Pero Madara no consiguió culminar sus planes… El alfa azabache consiguió hacer un primer acoplamiento completo, anudando y eyaculando en abundancia en el útero de Obito. La joven pantera, soportó el proceso todo y el dolor que sentía al ser "obligado", por algo era un "omega" fuerte. Eso si, quedó debilitado por el intenso malestar y finalizando en un estado semiinconsciente. Pero eso no iba a detener a Madara. Al alfa le importaba poco como estuviera Obito o si lo disfrutaba o no, tenía un objetivo e iba a por él. Cuando su nudo bajó y su pene volvió a erectarse, apenas pocos segundos después espoleado por el aroma a celo del omega, siguió con los movimientos pélvicos. Obito se removió con suavidad mientras liberaba un débil quejido cargado de dolor e incomodidad.
–No… Ya no más…
Le escucha susurrar ronco y a su vez le intenta empujar para que no siga embistiéndole o para conseguir que salga de su interior, aunque el movimiento es flojo, sin fuerza. Él no se detiene, ni afloja el ritmo que había iniciado. Finalmente Obito queda flojo contra el lecho, sin tensión de ningún tipo. Suelta un sonido burlón al ver como el omega ha terminado perdiendo el conocimiento del dolor que sabe que le causa al no ser su auténtico enlazado, el rechazo del cuerpo de la hembra todo y que en su mente este arraigada la idea de que fue él quien le mordió.
Y mira a su izquierda y ve la tensión en el omega peligris y su rostro descompuesto y roto de pena por su pareja azabache; esa pareja que se esta follando incosnciente y todo. Y su sonrisa taimada aumenta pues Hatake Kakashi no puede hacer nada por ayudar a Obito por mucho que pelee con las ataduras. Huele la sangre, la de Obito y la del omega lobo, que se ha causado con las sogas, y le ve suspirar algo más en paz cuando Obito cae inconsciente, sabe que así no sentirá el dolor que le causa al forzar un cuerpo que le rechaza con tanto ahínco.

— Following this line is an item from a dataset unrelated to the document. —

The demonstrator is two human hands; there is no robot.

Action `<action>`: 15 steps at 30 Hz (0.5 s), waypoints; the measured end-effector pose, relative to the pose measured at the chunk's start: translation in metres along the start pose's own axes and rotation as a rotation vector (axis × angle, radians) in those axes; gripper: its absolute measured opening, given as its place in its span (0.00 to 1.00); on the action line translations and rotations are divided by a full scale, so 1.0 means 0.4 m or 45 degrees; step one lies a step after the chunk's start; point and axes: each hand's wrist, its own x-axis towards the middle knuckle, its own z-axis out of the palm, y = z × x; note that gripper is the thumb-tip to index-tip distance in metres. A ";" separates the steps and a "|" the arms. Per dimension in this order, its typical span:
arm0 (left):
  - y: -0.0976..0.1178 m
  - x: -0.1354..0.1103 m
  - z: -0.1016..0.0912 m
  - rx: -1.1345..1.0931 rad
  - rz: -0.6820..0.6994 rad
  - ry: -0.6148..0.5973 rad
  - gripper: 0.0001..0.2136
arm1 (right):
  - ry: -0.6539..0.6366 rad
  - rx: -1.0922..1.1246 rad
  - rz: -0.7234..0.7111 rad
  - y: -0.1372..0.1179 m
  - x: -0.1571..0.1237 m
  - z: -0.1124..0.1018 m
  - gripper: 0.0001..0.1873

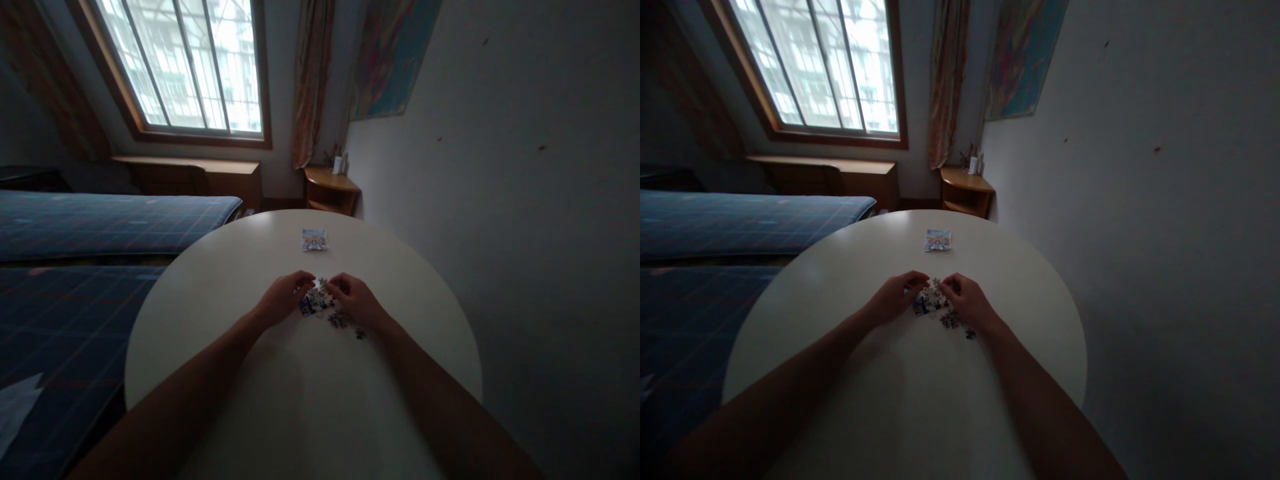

Y es en esa segunda cópula, cuando Zetsu interrumpe estrepitosamente. Suelta un profundo gruñido molesto por esa irrupción, pero su siervo ignora su amenaza, acelerado y agitado por algo. Seguro que no tardará en descubrirlo.
–Madara-sama, el-
Un sonido estertóreo corta la voz de su lacayo, un kunai le ha atravesado matándole en el acto, y luego, tierra resquebrajándose mientras un pequeño grupo de árboles empiezan a brotar donde ha muerto Zetsu y crecen llegando hasta el techo, haciendo que se resquebrajara y se formara un buen boquete en esa cueva. Eso es lo malo que encontró cuando creo a los Zetsu blancos, morían y formaban un pequeño bosque allí donde perecían. Madara rechistó para si y observó al recién llegado con rabia por su interrupción, aunque enseguida cambia a una sonrisa torcida y satisfecha al percibir la furia en la mirada de su visitante.